_Task directions_
Beneath this instruction is a listing. Transcribe from it only the stretch from the line with "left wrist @" through the line with "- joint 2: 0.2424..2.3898", both end lines included, exactly as written.

_Recorded information_
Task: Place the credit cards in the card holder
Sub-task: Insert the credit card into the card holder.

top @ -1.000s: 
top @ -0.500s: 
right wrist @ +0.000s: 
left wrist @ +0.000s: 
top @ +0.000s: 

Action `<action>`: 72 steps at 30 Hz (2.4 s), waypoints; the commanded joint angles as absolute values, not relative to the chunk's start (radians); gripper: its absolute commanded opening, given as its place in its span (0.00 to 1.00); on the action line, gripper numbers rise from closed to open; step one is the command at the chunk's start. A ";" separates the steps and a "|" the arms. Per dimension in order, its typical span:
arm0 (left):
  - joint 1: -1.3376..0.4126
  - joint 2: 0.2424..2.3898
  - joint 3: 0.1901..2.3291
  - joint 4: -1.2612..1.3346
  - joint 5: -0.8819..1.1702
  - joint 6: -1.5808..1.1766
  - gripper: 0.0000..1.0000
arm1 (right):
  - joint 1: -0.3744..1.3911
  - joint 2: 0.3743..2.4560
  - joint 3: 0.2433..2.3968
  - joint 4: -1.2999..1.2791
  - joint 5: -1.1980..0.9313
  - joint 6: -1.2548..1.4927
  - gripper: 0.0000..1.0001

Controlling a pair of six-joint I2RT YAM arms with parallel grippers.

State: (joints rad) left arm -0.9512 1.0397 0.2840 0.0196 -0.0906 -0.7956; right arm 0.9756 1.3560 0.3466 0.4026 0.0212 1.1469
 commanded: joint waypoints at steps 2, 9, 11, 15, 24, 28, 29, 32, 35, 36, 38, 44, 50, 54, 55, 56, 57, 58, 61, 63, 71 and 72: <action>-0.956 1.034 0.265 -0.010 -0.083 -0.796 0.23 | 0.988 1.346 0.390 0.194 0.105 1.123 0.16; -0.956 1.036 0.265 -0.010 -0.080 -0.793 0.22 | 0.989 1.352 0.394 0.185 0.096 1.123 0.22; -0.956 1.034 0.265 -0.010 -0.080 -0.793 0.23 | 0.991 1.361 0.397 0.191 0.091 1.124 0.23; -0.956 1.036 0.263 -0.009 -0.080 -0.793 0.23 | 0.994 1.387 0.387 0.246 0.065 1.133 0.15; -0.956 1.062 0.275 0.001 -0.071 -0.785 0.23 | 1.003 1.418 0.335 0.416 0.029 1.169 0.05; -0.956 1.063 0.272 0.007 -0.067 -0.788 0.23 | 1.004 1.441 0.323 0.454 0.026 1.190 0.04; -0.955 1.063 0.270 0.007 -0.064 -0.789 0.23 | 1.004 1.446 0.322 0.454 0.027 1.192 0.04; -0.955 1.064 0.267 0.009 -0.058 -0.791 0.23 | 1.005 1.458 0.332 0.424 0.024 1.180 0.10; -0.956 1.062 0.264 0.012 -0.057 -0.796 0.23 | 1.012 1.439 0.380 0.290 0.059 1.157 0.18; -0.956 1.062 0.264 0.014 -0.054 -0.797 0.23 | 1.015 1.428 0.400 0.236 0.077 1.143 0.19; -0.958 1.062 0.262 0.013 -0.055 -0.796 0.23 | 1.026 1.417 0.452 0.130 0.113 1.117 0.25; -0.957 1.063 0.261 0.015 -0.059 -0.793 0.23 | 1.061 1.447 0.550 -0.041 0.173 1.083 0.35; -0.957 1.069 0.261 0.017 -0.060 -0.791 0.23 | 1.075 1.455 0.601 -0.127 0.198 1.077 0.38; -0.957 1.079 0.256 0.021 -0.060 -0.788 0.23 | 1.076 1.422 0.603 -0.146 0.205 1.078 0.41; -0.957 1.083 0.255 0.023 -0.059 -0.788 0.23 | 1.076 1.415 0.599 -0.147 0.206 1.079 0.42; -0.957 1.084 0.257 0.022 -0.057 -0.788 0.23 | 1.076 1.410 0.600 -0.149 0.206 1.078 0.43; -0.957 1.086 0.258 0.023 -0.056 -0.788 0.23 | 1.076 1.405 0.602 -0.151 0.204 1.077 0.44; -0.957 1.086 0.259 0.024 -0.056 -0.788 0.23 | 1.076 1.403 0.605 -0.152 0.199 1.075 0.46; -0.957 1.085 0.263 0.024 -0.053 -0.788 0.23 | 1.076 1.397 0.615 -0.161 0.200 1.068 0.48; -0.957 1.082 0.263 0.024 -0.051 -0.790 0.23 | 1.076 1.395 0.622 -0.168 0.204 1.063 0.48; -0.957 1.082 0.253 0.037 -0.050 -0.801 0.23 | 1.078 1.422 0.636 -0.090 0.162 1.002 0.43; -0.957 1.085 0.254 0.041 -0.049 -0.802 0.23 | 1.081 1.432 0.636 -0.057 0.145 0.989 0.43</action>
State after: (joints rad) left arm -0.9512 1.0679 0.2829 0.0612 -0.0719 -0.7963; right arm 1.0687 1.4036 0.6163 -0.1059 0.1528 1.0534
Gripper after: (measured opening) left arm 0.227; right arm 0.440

_Response to the task_
left wrist @ +0.000s: 
top @ +0.000s: 

Action `<action>`: 72 steps at 30 Hz (2.4 s), waypoints; the commanded joint angles as absolute values, not relative to the chunk's start (radians); gripper: its absolute commanded opening, given as its place in its span (0.00 to 1.00); on the action line, gripper numbers rise from closed to open; step one is the command at the chunk's start. A ";" separates the steps and a "|" the arms. Per dimension in order, its typical span:
arm0 (left):
  - joint 1: -1.3376..0.4126
  - joint 2: 0.2424..2.3898

No additional answer text is required.